Die Gesundheitskarte für Asylsuchende hätte längst bundesweit eingeführt werden können, monierte sie und verlangte, umgehend eine solche gesetzliche Regelung vorzulegen. Lauterbach stellte für die SPD klar: "Wir setzen uns dafür ein, dass die Gesundheitskarte für Flüchtlinge zur Verfügung steht." Dies zumal, da die Kosten dafür vom Steuerzahler übernommen würden und nicht zulasten der Krankenkassen gingen. Gerade den vielen Flüchtlingskindern und traumatisierten Menschen dürfe eine solche Lösung nicht verweigert werden.

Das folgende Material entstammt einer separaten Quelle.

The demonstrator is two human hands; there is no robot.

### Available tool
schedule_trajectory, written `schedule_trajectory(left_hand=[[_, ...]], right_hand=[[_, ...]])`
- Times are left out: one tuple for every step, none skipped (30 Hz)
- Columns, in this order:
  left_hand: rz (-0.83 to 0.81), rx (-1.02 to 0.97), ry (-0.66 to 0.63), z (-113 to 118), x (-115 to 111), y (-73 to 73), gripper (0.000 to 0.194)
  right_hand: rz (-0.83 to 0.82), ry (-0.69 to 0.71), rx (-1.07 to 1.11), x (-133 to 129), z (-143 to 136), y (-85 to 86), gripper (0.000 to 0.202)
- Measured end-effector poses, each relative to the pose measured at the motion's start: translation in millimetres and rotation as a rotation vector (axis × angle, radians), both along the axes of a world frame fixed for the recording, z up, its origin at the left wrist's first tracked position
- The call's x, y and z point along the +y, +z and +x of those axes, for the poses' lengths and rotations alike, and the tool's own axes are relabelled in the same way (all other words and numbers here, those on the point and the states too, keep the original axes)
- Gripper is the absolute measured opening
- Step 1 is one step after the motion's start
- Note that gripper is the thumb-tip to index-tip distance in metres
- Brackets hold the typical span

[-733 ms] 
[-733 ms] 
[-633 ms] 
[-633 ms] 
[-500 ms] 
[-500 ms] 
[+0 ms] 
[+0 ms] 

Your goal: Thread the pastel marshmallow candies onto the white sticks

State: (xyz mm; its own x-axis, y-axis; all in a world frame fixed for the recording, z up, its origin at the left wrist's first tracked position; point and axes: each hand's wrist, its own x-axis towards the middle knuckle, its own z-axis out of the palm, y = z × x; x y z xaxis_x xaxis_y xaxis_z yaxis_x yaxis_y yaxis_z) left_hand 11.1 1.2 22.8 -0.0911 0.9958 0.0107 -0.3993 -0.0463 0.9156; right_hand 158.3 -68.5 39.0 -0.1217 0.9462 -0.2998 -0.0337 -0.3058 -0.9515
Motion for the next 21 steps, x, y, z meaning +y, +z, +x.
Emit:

Die Union ist aber noch nicht überzeugt. Die neue gesundheitspolitische Sprecherin der Unionsfraktion, Maria Michalk (CDU), erinnerte daran, dass die Länder Hamburg, Bremen und Nordrhein-Westfalen schon jetzt auf freiwilliger Basis mit den Krankenkassen eine solche Vereinbarungen getroffen hätten. Andere Länder wollten das auch, dort sträubten sich die Kassen noch. Angesichts der neuen Probleme und ungeklärten Fragen sei es jedoch legitim, in der Koalition noch einmal darüber zu diskutieren. Nüßlein betonte, in der Union halte sich in dieser Frage eine "ausgeprägte Skepsis". Die Union befürchtet vor allem, dass mit der Gesundheitskarte bei Flüchtlingen falsche Anreize gesetzt werden. Nach Angaben Gröhes laufen derzeit auch noch Gespräche mit dem Ländern, um die Erstuntersuchungen bei Flüchtlingen zeitnah zu ermöglichen.